BEGIN Supplied records

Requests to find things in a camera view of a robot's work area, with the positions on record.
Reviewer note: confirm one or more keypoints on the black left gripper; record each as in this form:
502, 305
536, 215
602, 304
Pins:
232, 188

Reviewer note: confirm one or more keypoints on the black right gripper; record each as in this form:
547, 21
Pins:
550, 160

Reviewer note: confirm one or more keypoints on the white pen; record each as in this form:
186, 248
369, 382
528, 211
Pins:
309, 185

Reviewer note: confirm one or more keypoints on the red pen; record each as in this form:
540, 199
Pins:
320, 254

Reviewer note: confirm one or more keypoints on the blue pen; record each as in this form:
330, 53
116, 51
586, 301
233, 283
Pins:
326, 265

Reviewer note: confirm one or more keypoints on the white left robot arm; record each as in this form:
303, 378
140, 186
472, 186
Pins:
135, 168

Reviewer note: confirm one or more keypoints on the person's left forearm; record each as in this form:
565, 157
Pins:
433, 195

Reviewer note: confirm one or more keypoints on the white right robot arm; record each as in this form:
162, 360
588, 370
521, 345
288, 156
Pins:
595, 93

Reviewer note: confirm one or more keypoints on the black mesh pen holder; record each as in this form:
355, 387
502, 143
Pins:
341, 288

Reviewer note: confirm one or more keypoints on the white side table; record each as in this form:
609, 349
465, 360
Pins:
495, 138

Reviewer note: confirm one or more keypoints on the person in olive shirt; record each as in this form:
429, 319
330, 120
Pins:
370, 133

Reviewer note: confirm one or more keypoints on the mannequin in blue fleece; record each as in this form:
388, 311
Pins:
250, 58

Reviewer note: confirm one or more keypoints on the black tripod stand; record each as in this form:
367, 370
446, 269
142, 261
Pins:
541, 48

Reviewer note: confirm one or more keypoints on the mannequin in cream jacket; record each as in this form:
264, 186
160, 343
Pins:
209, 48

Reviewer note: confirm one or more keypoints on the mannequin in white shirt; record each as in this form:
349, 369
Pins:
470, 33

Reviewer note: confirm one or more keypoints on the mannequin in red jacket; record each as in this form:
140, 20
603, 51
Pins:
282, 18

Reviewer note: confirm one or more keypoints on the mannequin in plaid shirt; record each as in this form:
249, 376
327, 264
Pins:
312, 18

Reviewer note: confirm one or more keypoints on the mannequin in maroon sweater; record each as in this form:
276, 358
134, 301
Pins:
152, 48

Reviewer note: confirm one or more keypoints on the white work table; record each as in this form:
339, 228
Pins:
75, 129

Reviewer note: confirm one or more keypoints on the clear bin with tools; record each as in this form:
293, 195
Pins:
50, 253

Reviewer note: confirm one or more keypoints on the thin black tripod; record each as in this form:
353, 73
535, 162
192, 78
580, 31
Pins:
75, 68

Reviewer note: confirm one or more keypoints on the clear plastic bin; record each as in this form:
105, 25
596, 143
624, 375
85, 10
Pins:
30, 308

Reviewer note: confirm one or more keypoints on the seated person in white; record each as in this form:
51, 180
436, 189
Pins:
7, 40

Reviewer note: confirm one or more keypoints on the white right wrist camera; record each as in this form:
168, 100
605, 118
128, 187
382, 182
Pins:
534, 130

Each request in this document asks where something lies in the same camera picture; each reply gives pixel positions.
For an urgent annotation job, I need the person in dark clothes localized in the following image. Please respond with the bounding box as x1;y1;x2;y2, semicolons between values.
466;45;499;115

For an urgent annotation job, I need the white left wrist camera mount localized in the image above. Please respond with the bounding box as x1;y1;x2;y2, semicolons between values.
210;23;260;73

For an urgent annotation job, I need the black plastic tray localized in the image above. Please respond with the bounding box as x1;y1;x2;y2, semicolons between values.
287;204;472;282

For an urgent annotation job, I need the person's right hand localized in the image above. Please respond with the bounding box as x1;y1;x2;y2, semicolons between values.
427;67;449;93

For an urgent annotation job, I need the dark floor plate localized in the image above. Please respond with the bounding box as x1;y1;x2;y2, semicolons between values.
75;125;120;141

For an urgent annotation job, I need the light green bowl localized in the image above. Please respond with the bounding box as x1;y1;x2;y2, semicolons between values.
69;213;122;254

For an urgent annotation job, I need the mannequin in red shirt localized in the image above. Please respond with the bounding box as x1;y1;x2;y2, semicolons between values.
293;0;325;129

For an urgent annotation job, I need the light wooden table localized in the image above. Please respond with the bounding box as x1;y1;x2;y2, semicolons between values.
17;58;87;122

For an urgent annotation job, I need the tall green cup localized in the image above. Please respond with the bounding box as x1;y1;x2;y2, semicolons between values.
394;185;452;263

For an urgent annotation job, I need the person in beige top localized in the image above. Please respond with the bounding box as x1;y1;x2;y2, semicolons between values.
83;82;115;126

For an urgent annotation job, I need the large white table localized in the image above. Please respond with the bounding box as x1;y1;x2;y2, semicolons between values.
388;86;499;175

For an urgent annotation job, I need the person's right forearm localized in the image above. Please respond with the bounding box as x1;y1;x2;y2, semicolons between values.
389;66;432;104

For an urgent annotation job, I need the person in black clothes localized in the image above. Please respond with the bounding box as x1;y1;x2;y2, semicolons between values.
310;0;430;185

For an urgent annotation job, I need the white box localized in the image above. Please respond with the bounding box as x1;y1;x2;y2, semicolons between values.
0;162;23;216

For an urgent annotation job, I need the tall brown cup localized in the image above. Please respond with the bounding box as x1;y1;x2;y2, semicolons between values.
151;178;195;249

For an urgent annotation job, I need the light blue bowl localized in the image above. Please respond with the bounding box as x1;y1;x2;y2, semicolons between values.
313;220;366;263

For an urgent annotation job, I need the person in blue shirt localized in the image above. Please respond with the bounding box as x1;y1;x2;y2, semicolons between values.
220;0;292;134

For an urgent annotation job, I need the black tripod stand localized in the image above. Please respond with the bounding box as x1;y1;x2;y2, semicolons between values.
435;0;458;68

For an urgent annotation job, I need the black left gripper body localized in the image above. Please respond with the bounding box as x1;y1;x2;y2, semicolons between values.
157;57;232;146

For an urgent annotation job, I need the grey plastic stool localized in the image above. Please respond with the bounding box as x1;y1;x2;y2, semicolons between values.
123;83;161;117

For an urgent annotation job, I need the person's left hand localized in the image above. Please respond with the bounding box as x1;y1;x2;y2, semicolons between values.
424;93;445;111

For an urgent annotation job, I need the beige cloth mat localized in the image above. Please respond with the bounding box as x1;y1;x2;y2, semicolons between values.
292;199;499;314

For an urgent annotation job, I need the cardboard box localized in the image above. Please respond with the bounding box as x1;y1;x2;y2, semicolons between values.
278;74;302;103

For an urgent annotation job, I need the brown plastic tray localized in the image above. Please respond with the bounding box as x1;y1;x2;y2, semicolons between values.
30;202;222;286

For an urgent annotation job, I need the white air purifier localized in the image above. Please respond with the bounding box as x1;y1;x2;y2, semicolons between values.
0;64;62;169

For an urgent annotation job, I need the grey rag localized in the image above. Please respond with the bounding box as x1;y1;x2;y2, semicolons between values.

END Supplied records

Problem: Extract all lines of the records above that include "jacket".

Result of this exercise:
Reviewer note: confirm one or more keypoints on the mannequin in cream jacket; record each as in this form:
Reviewer note: confirm one or more keypoints on the mannequin in red jacket; record each as in this form:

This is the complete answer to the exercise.